Copy exactly the lines of the material below that run from the one containing "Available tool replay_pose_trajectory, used" through the one containing "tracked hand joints". Copy no other lines.

╔══

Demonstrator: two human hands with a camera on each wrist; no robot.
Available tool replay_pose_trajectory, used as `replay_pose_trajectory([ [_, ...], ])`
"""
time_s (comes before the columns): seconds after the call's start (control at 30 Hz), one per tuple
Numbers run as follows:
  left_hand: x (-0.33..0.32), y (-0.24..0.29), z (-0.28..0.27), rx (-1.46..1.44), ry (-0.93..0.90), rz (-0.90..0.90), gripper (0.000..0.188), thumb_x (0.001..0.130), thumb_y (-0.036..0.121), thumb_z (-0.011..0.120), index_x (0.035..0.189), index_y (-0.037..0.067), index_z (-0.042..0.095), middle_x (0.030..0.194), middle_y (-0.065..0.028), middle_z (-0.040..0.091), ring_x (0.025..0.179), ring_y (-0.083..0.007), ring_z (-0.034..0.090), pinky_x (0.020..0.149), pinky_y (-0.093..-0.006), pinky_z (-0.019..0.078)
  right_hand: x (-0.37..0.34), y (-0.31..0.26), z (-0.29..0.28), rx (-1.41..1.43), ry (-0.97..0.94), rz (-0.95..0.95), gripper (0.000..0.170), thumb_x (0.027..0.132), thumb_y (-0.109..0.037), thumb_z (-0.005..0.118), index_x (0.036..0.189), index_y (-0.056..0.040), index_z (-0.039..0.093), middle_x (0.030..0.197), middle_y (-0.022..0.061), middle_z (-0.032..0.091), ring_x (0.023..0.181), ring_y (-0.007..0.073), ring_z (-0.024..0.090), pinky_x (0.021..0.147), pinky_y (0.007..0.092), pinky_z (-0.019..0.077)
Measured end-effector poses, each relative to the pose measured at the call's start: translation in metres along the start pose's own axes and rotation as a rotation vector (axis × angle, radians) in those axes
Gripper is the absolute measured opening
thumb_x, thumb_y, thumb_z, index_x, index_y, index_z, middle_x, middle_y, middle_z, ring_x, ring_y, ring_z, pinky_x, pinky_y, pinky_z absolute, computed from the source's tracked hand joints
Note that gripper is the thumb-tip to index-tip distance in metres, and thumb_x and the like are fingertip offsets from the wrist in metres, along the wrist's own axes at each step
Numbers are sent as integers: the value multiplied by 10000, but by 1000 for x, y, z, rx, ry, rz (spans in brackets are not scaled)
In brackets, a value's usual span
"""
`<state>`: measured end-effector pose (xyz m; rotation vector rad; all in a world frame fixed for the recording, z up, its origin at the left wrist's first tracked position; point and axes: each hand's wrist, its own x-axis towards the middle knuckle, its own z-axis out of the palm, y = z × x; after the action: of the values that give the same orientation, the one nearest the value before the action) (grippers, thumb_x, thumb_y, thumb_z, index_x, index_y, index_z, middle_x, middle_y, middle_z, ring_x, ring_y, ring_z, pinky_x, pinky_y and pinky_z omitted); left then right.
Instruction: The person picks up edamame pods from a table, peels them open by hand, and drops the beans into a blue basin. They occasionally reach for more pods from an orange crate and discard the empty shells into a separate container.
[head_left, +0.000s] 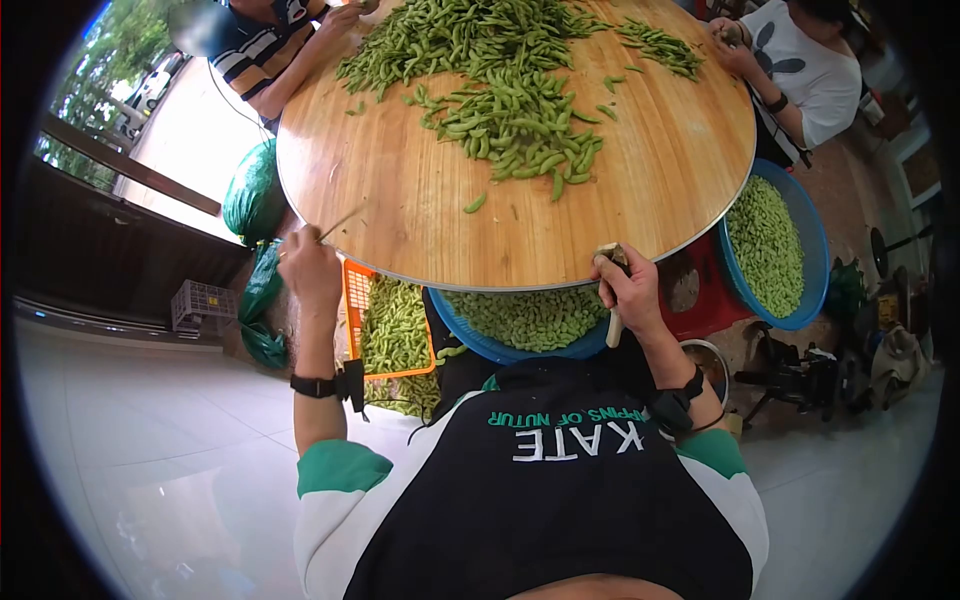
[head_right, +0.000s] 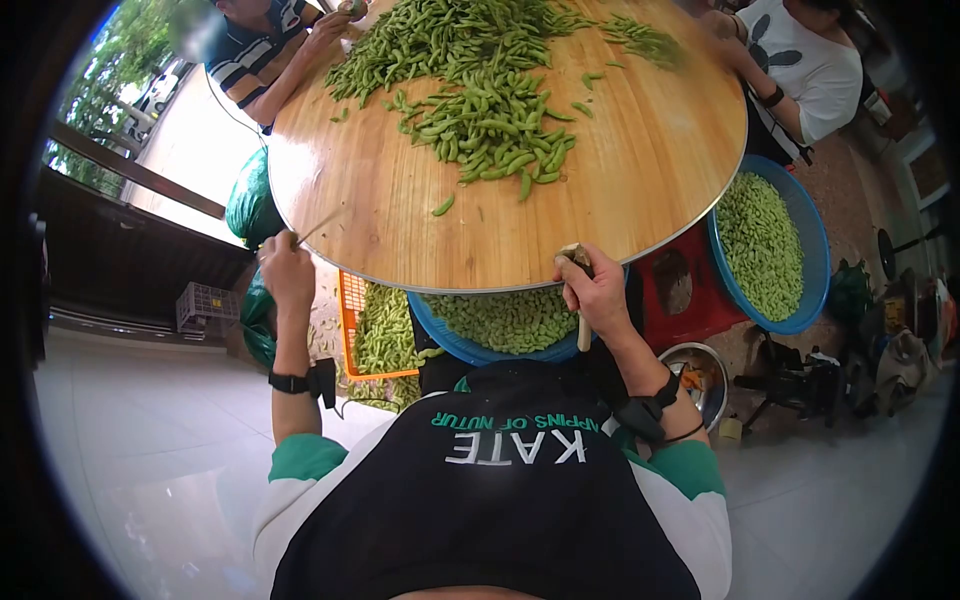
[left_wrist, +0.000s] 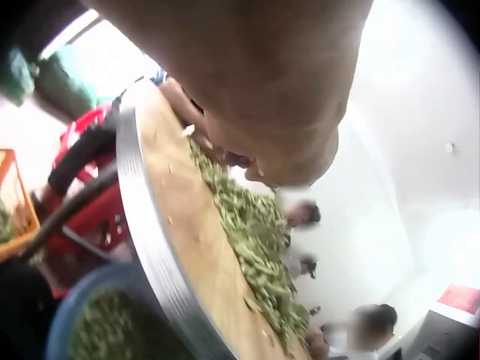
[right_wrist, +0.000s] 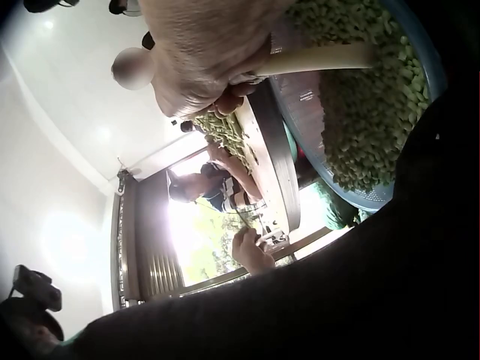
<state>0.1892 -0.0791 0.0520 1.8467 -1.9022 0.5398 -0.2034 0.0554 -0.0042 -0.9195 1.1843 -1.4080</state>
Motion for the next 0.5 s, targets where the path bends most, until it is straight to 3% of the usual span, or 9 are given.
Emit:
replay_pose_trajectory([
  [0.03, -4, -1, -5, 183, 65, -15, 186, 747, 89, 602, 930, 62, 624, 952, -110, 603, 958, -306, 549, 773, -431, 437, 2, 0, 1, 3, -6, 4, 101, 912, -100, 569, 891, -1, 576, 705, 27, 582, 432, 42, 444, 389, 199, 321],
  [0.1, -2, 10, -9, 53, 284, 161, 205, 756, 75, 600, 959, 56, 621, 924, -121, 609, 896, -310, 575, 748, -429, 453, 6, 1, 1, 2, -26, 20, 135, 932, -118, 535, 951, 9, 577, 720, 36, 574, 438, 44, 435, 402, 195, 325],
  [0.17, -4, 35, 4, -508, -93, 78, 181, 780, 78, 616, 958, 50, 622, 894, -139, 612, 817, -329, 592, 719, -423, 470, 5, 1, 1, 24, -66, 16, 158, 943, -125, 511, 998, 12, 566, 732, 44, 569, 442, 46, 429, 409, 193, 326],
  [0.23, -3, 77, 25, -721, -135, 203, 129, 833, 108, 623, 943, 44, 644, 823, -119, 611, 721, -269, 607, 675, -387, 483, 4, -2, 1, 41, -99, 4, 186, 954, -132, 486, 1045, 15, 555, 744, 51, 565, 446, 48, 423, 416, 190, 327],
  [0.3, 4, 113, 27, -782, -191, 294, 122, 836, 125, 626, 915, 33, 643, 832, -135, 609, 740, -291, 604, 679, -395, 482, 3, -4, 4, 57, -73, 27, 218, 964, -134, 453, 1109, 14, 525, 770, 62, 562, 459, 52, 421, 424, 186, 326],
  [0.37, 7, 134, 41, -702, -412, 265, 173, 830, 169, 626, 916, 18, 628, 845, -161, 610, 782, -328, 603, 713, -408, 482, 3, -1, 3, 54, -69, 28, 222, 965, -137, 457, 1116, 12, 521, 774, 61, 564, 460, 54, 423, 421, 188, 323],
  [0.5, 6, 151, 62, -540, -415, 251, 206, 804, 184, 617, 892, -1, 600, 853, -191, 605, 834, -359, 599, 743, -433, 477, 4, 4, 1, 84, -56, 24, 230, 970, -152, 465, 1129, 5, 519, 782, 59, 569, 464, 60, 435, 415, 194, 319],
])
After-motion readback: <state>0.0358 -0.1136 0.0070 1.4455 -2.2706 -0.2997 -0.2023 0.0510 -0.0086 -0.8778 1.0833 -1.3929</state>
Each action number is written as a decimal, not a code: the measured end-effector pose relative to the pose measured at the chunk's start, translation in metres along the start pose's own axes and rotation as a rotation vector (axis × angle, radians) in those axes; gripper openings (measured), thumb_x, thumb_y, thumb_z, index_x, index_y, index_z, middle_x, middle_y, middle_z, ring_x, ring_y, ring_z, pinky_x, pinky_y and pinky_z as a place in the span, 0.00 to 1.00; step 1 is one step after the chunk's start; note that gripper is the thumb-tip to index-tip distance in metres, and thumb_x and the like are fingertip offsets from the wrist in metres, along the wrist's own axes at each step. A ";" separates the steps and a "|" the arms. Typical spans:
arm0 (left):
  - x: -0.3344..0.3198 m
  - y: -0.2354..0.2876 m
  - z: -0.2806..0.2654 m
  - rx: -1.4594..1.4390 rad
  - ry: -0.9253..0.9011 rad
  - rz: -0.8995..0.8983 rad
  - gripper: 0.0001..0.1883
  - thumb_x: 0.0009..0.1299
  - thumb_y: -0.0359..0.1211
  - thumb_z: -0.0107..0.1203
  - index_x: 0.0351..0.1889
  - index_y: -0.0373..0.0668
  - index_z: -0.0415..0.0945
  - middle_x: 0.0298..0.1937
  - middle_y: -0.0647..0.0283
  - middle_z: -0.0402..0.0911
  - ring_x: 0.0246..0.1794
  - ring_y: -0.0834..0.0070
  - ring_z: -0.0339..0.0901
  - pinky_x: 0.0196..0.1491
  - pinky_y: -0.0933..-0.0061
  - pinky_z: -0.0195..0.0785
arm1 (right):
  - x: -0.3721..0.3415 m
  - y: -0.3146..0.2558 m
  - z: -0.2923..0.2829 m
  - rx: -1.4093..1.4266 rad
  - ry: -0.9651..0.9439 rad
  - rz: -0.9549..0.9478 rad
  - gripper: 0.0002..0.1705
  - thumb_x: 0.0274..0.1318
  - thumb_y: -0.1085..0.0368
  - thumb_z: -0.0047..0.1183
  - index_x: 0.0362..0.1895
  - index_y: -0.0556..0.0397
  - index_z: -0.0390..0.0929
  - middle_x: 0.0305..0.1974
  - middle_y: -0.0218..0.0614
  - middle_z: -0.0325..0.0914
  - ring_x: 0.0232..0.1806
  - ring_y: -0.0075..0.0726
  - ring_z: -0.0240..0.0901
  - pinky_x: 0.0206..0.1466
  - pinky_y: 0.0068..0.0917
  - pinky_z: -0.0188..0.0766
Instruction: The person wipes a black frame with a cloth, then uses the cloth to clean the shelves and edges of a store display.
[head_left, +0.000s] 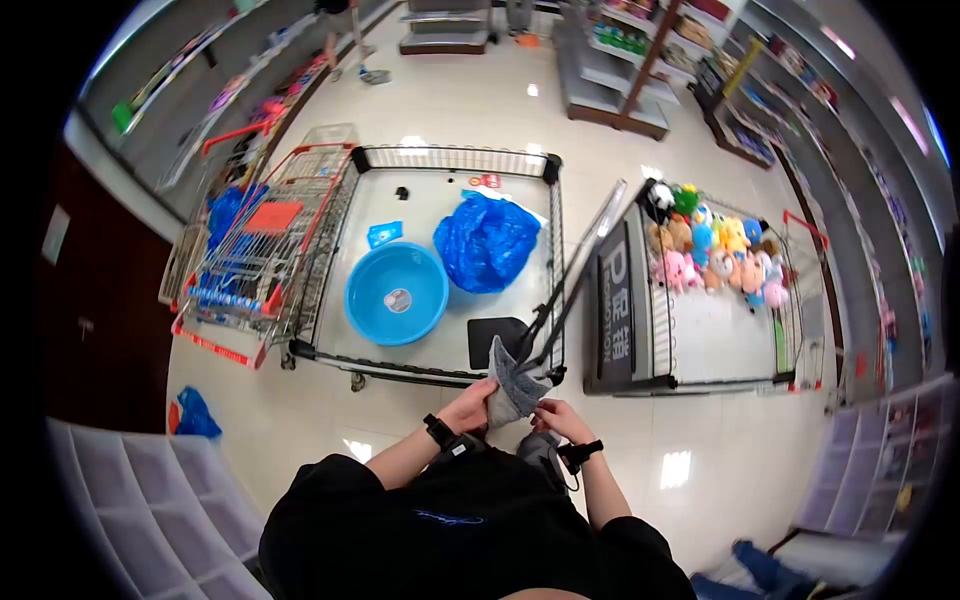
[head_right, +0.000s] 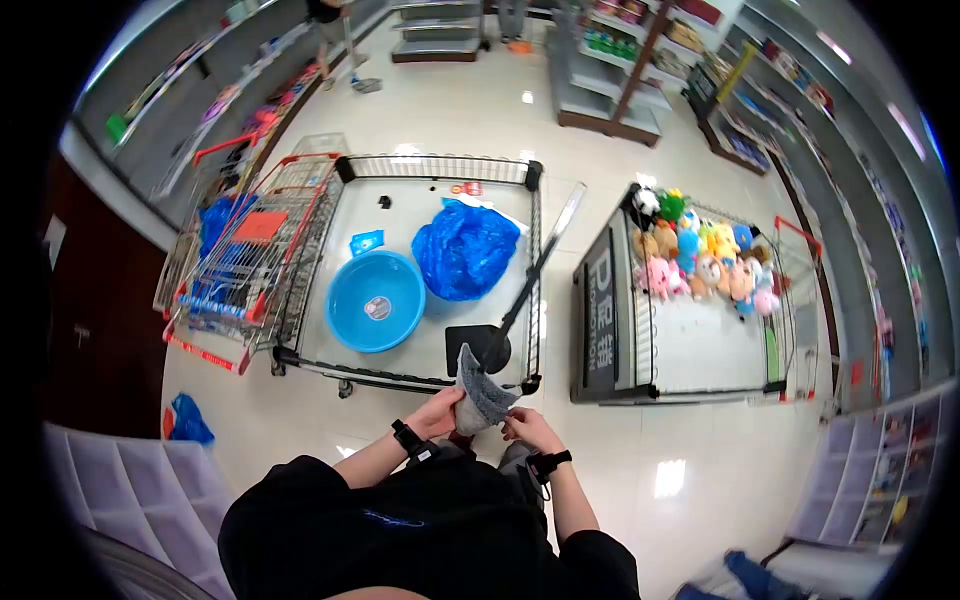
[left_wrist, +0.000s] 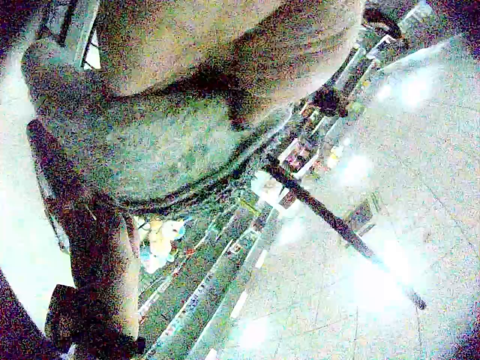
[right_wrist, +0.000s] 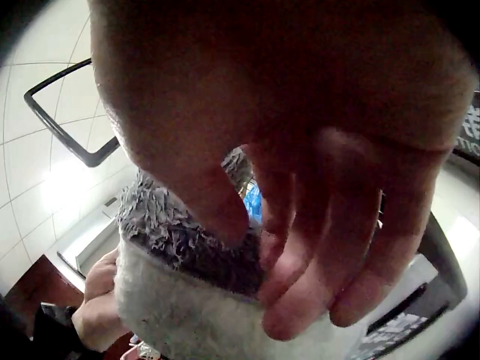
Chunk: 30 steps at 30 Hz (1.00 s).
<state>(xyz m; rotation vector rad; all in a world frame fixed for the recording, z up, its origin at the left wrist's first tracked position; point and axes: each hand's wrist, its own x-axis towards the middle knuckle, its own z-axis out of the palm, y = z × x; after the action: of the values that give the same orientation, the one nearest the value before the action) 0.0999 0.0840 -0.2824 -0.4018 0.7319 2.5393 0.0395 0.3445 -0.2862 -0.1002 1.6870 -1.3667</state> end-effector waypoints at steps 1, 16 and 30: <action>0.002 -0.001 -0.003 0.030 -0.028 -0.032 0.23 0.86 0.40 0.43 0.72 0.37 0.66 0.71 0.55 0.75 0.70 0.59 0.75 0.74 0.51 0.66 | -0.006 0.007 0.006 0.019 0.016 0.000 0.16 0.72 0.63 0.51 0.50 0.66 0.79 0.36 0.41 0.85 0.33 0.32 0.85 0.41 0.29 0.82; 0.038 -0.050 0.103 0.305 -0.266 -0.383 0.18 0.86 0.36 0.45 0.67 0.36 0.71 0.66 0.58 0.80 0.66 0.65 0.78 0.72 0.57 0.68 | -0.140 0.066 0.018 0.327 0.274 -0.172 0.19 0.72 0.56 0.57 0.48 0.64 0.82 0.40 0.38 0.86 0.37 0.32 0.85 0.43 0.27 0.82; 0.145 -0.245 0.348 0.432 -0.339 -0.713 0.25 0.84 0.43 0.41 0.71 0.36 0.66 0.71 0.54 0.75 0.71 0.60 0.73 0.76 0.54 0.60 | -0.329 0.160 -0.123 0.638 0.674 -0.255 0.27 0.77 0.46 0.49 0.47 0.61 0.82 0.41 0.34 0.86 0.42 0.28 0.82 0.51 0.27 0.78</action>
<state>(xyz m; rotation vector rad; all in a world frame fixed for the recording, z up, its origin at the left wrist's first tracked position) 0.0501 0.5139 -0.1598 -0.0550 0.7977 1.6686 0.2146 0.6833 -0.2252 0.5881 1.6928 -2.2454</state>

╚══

• **Result of the exercise**:
Available tool replay_pose_trajectory, used as `replay_pose_trajectory([ [_, ...], ])`
"""
time_s (comes before the columns): seconds after the call's start (control at 30 Hz), one per tuple
Numbers run as follows:
  left_hand: x (-0.33..0.32), y (-0.24..0.29), z (-0.28..0.27), rx (-1.46..1.44), ry (-0.93..0.90), rz (-0.90..0.90), gripper (0.000..0.188), thumb_x (0.001..0.130), thumb_y (-0.036..0.121), thumb_z (-0.011..0.120), index_x (0.035..0.189), index_y (-0.037..0.067), index_z (-0.042..0.095), middle_x (0.030..0.194), middle_y (-0.065..0.028), middle_z (-0.040..0.091), ring_x (0.025..0.179), ring_y (-0.083..0.007), ring_z (-0.034..0.090), pinky_x (0.020..0.149), pinky_y (-0.093..-0.006), pinky_z (-0.019..0.078)
  right_hand: x (-0.37..0.34), y (-0.31..0.26), z (-0.29..0.28), rx (-1.41..1.43), ry (-0.97..0.94), rz (-0.95..0.95), gripper (0.000..0.170), thumb_x (0.027..0.132), thumb_y (-0.109..0.037), thumb_z (-0.005..0.118), index_x (0.036..0.189), index_y (-0.056..0.040), index_z (-0.039..0.093), middle_x (0.030..0.197), middle_y (-0.022..0.061), middle_z (-0.032..0.091), ring_x (0.023..0.181), ring_y (-0.007..0.073), ring_z (-0.024..0.090), pinky_x (0.021..0.147), pinky_y (0.007..0.092), pinky_z (-0.019..0.077)
Measured end-effector poses, each relative to the pose measured at the call's start: translation in metres along the start pose's own axes and rotation as a rotation vector (axis × angle, radians) in those axes
Gripper is the absolute measured opening
thumb_x, thumb_y, thumb_z, index_x, index_y, index_z, middle_x, middle_y, middle_z, ring_x, ring_y, ring_z, pinky_x, pinky_y, pinky_z absolute, computed from the source's tracked hand joints

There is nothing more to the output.